Chelsea Snow Cain (born 1972) is an American writer of novels and columns.

Biography
Cain was born February 5, 1972, in Iowa City, Iowa, to Mary Cain and Larry Schmidt. Cain spent her early childhood on a hippie commune outside of Iowa City.  Her father dodged the Vietnam draft and her parents lived "underground" for several years. In 1978, she moved with her mother to Bellingham, Washington, where she attended Lowell Elementary School, Fairhaven Middle School, and Sehome High School.  She spent the school year in Bellingham with her mother and the summers in Florida with her father and stepmother and stepbrother.

Cain left Bellingham after high school to study political science at the University of California, Irvine, where she wrote for the New University newspaper and became the opinion editor.  After graduating in 1994, she attended the graduate school of journalism at the University of Iowa.

While at Iowa, she wrote a weekly column for The Daily Iowan.  Her master's thesis at the University of Iowa became Dharma Girl, a memoir about Cain's early childhood on the hippie commune.  One of her professors presented it to several editors for review, and Seal Press picked it up as Cain's first published work. She was 24 years old.

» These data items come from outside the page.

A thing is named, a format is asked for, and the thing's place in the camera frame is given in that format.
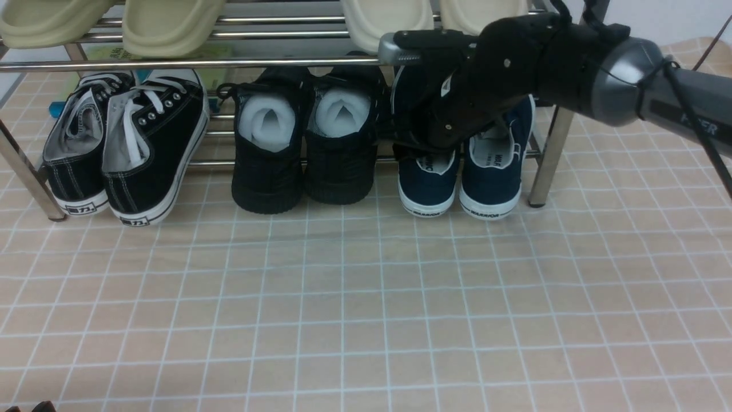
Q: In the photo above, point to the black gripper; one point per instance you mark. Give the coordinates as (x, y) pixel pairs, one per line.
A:
(474, 80)

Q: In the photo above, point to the navy slip-on shoe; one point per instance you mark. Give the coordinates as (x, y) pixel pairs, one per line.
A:
(491, 180)
(426, 181)

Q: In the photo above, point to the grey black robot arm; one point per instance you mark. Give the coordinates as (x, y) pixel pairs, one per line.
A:
(606, 75)

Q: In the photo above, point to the silver metal shoe rack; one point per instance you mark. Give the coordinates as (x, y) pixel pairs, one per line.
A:
(383, 127)

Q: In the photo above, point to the cream slipper far right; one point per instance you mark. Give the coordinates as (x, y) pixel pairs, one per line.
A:
(471, 17)

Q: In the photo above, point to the cream slipper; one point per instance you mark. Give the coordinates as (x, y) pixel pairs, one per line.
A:
(368, 21)
(471, 17)

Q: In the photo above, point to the black knit sneaker right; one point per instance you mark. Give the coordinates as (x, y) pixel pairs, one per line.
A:
(340, 138)

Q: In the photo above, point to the black knit sneaker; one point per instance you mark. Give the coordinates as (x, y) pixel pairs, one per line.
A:
(340, 138)
(268, 133)

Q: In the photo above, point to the black knit sneaker left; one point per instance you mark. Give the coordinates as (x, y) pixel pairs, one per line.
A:
(268, 133)

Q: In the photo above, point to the black canvas sneaker white laces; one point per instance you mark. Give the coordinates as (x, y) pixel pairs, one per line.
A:
(152, 133)

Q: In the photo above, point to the olive green slipper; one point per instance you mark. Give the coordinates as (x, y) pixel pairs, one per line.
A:
(168, 29)
(40, 24)

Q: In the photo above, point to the black canvas sneaker outer left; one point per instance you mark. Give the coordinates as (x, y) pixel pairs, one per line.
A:
(73, 150)

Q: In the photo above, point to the olive green slipper far left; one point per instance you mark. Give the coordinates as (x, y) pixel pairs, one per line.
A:
(40, 24)

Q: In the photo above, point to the dark object bottom left corner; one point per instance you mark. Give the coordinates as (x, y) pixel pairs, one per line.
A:
(45, 406)

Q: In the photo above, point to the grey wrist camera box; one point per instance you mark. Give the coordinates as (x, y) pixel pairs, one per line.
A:
(391, 54)

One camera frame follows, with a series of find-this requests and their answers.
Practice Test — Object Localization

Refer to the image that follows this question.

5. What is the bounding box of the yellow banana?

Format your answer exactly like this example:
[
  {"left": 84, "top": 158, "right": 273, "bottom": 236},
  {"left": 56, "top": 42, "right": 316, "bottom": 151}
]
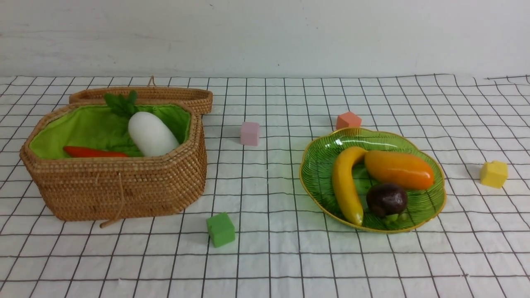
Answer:
[{"left": 332, "top": 147, "right": 367, "bottom": 226}]

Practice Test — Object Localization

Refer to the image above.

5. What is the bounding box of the white radish with leaves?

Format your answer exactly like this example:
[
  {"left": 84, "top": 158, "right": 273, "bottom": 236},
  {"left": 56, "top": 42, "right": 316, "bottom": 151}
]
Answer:
[{"left": 104, "top": 90, "right": 180, "bottom": 156}]

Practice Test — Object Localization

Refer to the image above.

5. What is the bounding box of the orange yellow mango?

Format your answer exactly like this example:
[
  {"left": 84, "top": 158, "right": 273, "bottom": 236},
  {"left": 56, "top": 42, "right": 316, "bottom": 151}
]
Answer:
[{"left": 364, "top": 150, "right": 435, "bottom": 190}]

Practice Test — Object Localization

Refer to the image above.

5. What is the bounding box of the dark purple mangosteen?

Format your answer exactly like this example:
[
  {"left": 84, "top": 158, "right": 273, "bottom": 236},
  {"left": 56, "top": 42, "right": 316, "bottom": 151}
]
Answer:
[{"left": 366, "top": 183, "right": 408, "bottom": 222}]

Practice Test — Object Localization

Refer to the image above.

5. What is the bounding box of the orange carrot with leaves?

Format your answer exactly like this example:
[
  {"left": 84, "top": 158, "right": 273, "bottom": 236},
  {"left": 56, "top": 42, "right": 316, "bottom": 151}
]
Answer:
[{"left": 63, "top": 146, "right": 129, "bottom": 158}]

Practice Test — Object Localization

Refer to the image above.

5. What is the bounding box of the pink foam cube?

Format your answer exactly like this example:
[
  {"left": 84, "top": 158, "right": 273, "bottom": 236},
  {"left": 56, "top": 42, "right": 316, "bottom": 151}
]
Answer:
[{"left": 240, "top": 121, "right": 260, "bottom": 147}]

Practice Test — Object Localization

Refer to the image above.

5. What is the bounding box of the green glass leaf plate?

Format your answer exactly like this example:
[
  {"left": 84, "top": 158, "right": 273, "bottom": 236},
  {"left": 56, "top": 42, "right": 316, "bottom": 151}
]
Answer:
[{"left": 299, "top": 127, "right": 447, "bottom": 234}]

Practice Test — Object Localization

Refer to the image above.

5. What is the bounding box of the woven rattan basket lid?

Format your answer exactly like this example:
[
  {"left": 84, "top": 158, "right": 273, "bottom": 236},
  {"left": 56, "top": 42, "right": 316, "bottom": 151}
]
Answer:
[{"left": 69, "top": 76, "right": 213, "bottom": 115}]

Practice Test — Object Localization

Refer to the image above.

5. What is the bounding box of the black white checkered tablecloth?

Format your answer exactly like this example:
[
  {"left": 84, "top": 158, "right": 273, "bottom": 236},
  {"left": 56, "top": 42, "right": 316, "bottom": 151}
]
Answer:
[{"left": 0, "top": 74, "right": 529, "bottom": 298}]

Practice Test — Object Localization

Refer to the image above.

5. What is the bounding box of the orange foam cube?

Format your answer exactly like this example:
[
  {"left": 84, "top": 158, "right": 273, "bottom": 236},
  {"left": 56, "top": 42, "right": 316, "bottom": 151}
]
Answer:
[{"left": 335, "top": 111, "right": 362, "bottom": 130}]

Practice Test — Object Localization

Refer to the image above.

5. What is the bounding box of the green foam cube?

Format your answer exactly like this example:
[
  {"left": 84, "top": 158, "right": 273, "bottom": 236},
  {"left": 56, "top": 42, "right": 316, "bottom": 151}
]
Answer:
[{"left": 206, "top": 212, "right": 236, "bottom": 248}]

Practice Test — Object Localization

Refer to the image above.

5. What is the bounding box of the woven rattan basket green lining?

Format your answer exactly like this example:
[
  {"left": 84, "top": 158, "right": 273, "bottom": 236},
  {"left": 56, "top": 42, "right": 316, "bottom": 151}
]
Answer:
[{"left": 19, "top": 101, "right": 207, "bottom": 228}]

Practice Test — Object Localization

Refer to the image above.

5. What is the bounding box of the yellow foam cube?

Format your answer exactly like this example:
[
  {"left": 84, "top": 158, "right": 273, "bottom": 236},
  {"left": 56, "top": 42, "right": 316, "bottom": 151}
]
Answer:
[{"left": 479, "top": 160, "right": 508, "bottom": 189}]

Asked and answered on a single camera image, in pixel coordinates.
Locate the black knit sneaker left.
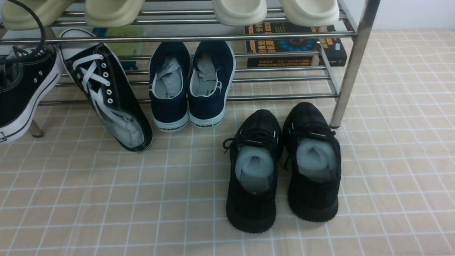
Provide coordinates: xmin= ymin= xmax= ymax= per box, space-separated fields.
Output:
xmin=223 ymin=109 xmax=283 ymax=234

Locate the black knit sneaker right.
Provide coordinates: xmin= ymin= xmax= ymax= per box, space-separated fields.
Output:
xmin=282 ymin=102 xmax=341 ymax=223

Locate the navy canvas shoe right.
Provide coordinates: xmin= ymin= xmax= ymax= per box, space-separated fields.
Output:
xmin=187 ymin=41 xmax=237 ymax=128

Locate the cream foam slipper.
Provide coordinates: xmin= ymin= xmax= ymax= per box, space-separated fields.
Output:
xmin=212 ymin=0 xmax=268 ymax=26
xmin=280 ymin=0 xmax=339 ymax=27

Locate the black knit sneaker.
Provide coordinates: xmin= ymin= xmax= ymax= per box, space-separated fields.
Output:
xmin=282 ymin=102 xmax=341 ymax=223
xmin=223 ymin=109 xmax=283 ymax=234

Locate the cream foam slipper left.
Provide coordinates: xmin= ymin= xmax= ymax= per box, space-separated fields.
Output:
xmin=212 ymin=0 xmax=268 ymax=26

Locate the cream foam slipper right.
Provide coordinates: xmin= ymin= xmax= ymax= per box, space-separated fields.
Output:
xmin=280 ymin=0 xmax=339 ymax=27

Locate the navy canvas shoe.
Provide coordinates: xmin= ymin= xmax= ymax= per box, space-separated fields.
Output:
xmin=149 ymin=42 xmax=192 ymax=132
xmin=187 ymin=41 xmax=237 ymax=128

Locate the steel shoe rack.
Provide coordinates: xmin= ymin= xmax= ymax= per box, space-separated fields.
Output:
xmin=0 ymin=0 xmax=381 ymax=138

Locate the black book with yellow text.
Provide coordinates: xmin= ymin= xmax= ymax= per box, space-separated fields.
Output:
xmin=244 ymin=22 xmax=347 ymax=68

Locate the black cable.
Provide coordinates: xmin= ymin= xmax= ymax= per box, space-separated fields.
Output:
xmin=0 ymin=0 xmax=47 ymax=65

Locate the black canvas sneaker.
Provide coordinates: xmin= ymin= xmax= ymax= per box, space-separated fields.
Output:
xmin=0 ymin=46 xmax=63 ymax=144
xmin=58 ymin=42 xmax=153 ymax=152

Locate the navy canvas shoe left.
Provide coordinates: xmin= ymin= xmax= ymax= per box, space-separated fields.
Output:
xmin=149 ymin=42 xmax=192 ymax=132

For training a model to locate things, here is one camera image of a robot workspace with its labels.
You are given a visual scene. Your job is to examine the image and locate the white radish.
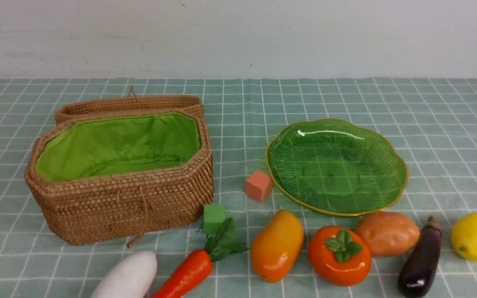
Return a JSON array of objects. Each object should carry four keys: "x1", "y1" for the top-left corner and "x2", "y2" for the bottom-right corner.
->
[{"x1": 91, "y1": 250, "x2": 157, "y2": 298}]

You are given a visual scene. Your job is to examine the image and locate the woven wicker basket lid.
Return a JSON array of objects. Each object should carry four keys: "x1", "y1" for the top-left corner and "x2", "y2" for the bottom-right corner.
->
[{"x1": 54, "y1": 85, "x2": 204, "y2": 125}]

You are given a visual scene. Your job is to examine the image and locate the orange yellow mango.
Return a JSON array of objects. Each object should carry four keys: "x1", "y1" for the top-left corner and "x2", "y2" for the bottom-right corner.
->
[{"x1": 250, "y1": 209, "x2": 305, "y2": 283}]

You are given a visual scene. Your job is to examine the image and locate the green foam cube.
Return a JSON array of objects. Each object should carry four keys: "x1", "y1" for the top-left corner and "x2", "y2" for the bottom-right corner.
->
[{"x1": 202, "y1": 204, "x2": 226, "y2": 235}]

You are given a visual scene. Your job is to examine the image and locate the orange foam cube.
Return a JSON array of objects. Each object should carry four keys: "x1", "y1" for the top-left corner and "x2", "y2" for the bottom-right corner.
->
[{"x1": 245, "y1": 170, "x2": 272, "y2": 202}]

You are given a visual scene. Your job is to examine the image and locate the orange persimmon green calyx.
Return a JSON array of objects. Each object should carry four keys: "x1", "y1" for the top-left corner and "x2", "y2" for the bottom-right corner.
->
[{"x1": 308, "y1": 225, "x2": 372, "y2": 287}]

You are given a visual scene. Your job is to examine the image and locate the orange carrot green leaves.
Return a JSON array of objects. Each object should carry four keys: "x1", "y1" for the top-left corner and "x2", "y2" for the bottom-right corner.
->
[{"x1": 151, "y1": 217, "x2": 248, "y2": 298}]

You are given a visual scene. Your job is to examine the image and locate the dark purple eggplant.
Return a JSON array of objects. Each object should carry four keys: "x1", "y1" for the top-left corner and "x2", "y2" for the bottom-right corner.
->
[{"x1": 397, "y1": 216, "x2": 442, "y2": 298}]

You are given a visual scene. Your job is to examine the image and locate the woven wicker basket green lining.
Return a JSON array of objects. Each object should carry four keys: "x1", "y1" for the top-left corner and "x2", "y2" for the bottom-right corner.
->
[{"x1": 24, "y1": 109, "x2": 215, "y2": 245}]

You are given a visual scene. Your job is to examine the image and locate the brown potato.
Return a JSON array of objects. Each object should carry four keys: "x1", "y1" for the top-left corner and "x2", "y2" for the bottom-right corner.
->
[{"x1": 354, "y1": 211, "x2": 420, "y2": 257}]

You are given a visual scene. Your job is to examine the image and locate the green glass leaf plate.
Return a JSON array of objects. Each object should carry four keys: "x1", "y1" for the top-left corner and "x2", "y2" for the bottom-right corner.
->
[{"x1": 265, "y1": 118, "x2": 410, "y2": 216}]

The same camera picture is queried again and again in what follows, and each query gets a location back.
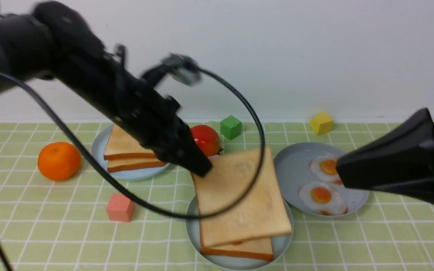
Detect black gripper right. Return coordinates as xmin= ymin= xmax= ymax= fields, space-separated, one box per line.
xmin=336 ymin=108 xmax=434 ymax=205

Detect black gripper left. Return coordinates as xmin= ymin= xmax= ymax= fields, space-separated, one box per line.
xmin=126 ymin=95 xmax=212 ymax=177

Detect toast slice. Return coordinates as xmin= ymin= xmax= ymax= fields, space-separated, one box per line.
xmin=103 ymin=125 xmax=156 ymax=161
xmin=191 ymin=146 xmax=292 ymax=247
xmin=200 ymin=238 xmax=274 ymax=261
xmin=107 ymin=158 xmax=167 ymax=173

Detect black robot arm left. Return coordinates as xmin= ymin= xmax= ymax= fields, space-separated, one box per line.
xmin=0 ymin=1 xmax=212 ymax=177

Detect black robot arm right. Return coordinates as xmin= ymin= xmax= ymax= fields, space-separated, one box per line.
xmin=336 ymin=108 xmax=434 ymax=205

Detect lilac cube block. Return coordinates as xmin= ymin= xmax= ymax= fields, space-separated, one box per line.
xmin=208 ymin=154 xmax=221 ymax=160

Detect light blue bread plate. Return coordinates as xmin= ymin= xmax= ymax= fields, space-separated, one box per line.
xmin=90 ymin=125 xmax=170 ymax=182

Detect green cube block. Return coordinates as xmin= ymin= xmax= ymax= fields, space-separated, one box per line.
xmin=220 ymin=115 xmax=242 ymax=140

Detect salmon pink cube block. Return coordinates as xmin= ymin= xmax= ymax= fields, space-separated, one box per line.
xmin=106 ymin=193 xmax=135 ymax=222

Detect yellow cube block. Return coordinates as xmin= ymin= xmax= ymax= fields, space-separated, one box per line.
xmin=309 ymin=111 xmax=334 ymax=135

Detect orange mandarin fruit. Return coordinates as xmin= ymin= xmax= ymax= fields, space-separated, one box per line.
xmin=37 ymin=141 xmax=81 ymax=181

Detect grey blue egg plate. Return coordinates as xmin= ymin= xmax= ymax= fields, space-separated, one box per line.
xmin=274 ymin=143 xmax=369 ymax=217

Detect green checked tablecloth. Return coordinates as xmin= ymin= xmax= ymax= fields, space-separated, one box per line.
xmin=0 ymin=122 xmax=434 ymax=271

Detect teal empty centre plate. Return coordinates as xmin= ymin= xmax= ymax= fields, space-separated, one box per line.
xmin=186 ymin=200 xmax=294 ymax=271

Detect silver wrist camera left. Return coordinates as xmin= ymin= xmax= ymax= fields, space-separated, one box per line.
xmin=142 ymin=53 xmax=203 ymax=89

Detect black cable loop left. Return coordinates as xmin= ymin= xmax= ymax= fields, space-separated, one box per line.
xmin=0 ymin=66 xmax=266 ymax=271

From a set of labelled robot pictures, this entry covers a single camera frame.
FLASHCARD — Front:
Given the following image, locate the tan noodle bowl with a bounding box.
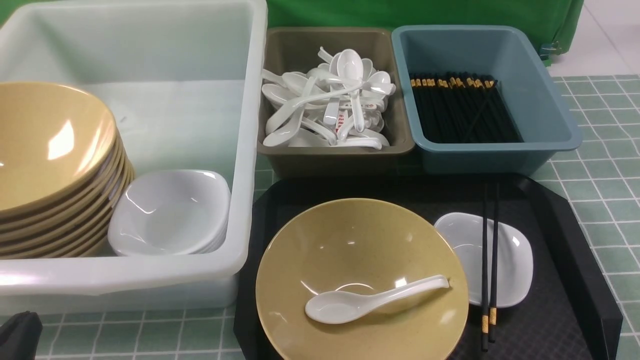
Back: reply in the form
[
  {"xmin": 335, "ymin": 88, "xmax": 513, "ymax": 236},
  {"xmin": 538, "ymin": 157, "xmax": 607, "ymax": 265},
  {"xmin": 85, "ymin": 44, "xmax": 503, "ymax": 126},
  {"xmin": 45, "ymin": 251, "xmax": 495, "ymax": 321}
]
[{"xmin": 255, "ymin": 198, "xmax": 469, "ymax": 360}]

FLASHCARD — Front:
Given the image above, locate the white ceramic soup spoon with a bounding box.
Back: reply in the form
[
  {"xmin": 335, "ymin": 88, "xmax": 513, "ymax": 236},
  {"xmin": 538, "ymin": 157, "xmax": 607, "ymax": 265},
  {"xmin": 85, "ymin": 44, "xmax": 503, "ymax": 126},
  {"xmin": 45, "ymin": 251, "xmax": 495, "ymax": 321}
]
[{"xmin": 304, "ymin": 275, "xmax": 450, "ymax": 325}]

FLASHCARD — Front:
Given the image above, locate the black chopstick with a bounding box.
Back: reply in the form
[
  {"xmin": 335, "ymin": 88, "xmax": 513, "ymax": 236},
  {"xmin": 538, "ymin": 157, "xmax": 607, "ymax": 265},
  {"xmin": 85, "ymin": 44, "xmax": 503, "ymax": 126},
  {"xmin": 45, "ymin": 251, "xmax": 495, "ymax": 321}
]
[
  {"xmin": 487, "ymin": 182, "xmax": 500, "ymax": 343},
  {"xmin": 480, "ymin": 183, "xmax": 489, "ymax": 353}
]

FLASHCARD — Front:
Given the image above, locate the small white square dish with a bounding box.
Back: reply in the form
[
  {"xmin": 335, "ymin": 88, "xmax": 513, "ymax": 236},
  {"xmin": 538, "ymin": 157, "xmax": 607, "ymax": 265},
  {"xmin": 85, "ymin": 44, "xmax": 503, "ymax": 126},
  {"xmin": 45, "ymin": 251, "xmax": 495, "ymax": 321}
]
[{"xmin": 434, "ymin": 212, "xmax": 534, "ymax": 309}]

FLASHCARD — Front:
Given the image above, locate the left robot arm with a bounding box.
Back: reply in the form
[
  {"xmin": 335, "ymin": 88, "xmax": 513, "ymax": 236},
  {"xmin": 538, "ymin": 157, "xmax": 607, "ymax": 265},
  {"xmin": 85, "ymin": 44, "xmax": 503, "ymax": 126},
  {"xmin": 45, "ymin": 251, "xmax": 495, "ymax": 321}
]
[{"xmin": 0, "ymin": 311, "xmax": 43, "ymax": 360}]

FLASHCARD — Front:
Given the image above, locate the pile of white spoons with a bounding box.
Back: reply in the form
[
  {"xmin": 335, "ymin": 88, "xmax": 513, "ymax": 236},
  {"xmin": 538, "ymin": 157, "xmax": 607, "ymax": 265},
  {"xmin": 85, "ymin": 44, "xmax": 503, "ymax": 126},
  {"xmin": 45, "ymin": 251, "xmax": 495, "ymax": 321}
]
[{"xmin": 261, "ymin": 47, "xmax": 396, "ymax": 151}]

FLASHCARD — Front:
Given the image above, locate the stack of white dishes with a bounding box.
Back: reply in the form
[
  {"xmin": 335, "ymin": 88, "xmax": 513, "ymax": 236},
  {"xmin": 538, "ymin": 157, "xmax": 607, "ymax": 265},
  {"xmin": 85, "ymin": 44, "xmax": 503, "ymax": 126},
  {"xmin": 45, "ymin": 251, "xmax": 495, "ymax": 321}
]
[{"xmin": 107, "ymin": 170, "xmax": 231, "ymax": 256}]

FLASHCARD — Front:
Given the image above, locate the bundle of black chopsticks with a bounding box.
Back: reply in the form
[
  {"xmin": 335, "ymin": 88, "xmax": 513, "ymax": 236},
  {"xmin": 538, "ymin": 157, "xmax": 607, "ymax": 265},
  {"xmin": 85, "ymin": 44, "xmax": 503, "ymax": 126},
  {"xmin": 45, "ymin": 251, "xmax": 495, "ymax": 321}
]
[{"xmin": 409, "ymin": 71, "xmax": 524, "ymax": 144}]

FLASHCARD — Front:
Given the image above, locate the large white plastic tub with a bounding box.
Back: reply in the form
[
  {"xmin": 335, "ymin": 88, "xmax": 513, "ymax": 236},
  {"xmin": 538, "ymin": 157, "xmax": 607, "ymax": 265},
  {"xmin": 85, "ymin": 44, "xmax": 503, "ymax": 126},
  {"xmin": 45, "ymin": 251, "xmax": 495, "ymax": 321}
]
[{"xmin": 1, "ymin": 0, "xmax": 268, "ymax": 316}]

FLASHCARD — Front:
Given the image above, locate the blue plastic chopstick bin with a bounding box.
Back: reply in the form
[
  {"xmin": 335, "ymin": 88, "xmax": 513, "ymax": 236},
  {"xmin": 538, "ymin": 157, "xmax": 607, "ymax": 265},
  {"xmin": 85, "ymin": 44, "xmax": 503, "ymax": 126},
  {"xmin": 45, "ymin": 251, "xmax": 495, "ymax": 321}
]
[{"xmin": 391, "ymin": 25, "xmax": 583, "ymax": 175}]

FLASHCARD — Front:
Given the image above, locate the stack of tan bowls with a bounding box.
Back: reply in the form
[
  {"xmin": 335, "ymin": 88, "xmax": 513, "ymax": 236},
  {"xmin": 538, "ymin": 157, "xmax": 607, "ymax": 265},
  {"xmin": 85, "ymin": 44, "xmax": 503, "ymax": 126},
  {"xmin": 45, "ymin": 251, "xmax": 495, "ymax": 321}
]
[{"xmin": 0, "ymin": 81, "xmax": 135, "ymax": 260}]

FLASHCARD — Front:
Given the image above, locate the black plastic serving tray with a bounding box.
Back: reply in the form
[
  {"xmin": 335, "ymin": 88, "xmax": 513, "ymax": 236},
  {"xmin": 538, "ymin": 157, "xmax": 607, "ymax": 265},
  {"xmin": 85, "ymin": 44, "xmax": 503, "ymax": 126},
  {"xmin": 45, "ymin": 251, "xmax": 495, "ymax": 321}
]
[{"xmin": 233, "ymin": 174, "xmax": 623, "ymax": 360}]

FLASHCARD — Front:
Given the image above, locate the green cloth backdrop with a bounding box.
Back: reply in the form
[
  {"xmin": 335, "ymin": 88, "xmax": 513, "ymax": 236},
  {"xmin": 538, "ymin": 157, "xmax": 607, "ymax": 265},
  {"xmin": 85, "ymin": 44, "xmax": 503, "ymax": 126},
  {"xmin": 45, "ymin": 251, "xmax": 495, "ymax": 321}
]
[{"xmin": 0, "ymin": 0, "xmax": 585, "ymax": 67}]

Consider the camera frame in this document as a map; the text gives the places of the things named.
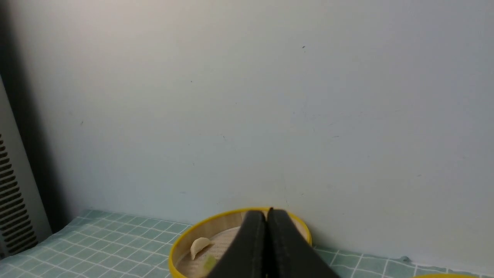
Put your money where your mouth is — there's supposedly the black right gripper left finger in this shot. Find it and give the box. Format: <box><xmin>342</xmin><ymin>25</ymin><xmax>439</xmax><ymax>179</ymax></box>
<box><xmin>208</xmin><ymin>210</ymin><xmax>266</xmax><ymax>278</ymax></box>

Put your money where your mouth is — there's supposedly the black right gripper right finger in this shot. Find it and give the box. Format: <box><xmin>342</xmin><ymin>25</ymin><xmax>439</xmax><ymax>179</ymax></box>
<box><xmin>267</xmin><ymin>208</ymin><xmax>339</xmax><ymax>278</ymax></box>

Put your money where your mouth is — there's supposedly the small green dumpling front left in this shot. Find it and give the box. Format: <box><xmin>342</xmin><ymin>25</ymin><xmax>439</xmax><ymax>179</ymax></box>
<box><xmin>203</xmin><ymin>255</ymin><xmax>217</xmax><ymax>272</ymax></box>

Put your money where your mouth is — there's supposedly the round bamboo steamer basket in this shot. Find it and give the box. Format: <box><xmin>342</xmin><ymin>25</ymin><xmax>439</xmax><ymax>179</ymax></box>
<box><xmin>168</xmin><ymin>207</ymin><xmax>312</xmax><ymax>278</ymax></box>

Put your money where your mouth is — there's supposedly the pale white dumpling at left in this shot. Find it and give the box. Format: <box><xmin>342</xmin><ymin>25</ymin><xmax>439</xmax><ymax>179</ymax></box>
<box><xmin>190</xmin><ymin>237</ymin><xmax>212</xmax><ymax>260</ymax></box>

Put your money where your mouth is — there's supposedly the round bamboo steamer lid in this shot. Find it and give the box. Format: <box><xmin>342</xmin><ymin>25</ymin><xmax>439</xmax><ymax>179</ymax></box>
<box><xmin>413</xmin><ymin>273</ymin><xmax>476</xmax><ymax>278</ymax></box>

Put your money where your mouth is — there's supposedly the green white checkered tablecloth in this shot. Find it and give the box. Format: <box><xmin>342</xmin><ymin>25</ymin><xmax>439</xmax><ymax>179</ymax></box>
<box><xmin>0</xmin><ymin>209</ymin><xmax>494</xmax><ymax>278</ymax></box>

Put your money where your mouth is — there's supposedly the white vented appliance panel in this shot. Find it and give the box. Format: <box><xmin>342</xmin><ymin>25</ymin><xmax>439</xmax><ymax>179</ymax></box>
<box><xmin>0</xmin><ymin>84</ymin><xmax>52</xmax><ymax>259</ymax></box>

She traveled across the United States on book tour with Dharma Girl, living for a brief period in Portland, Oregon, and then in New York City.  After a year in New York, she returned to Portland, and edited an anthology for Seal Press titled Wild Child: Girlhoods in the Counterculture.

Cain is married to Marc Mohan, a video store owner and film reviewer for The Oregonian. They have one daughter, Eliza.

Cain and her family currently reside in Portland, Oregon.

Career
After working as a creative director at a public relations firm in Portland for several years, Cain began writing humor books in her spare time, including The Hippie Handbook: How to Tie-Dye a T-Shirt, Flash a Peace Sign, and Other Essential Skills for the Carefree Life (Chronicle Books, 2004), Confessions of a Teen Sleuth (Bloomsbury, 2005), and Does this Cape Make Me Look Fat? Pop-Psychology for Superheroes (Chronicle Books, 2006), which Cain co-wrote with her husband.  Cain also composed a weekly column for Portland's alternative newspaper, The Portland Mercury and started contributing to Portland's major daily, The Oregonian in 2003. when she left marketing behind to focus on writing full-time.  Her last column with The Oregonian was posted on December 28, 2008.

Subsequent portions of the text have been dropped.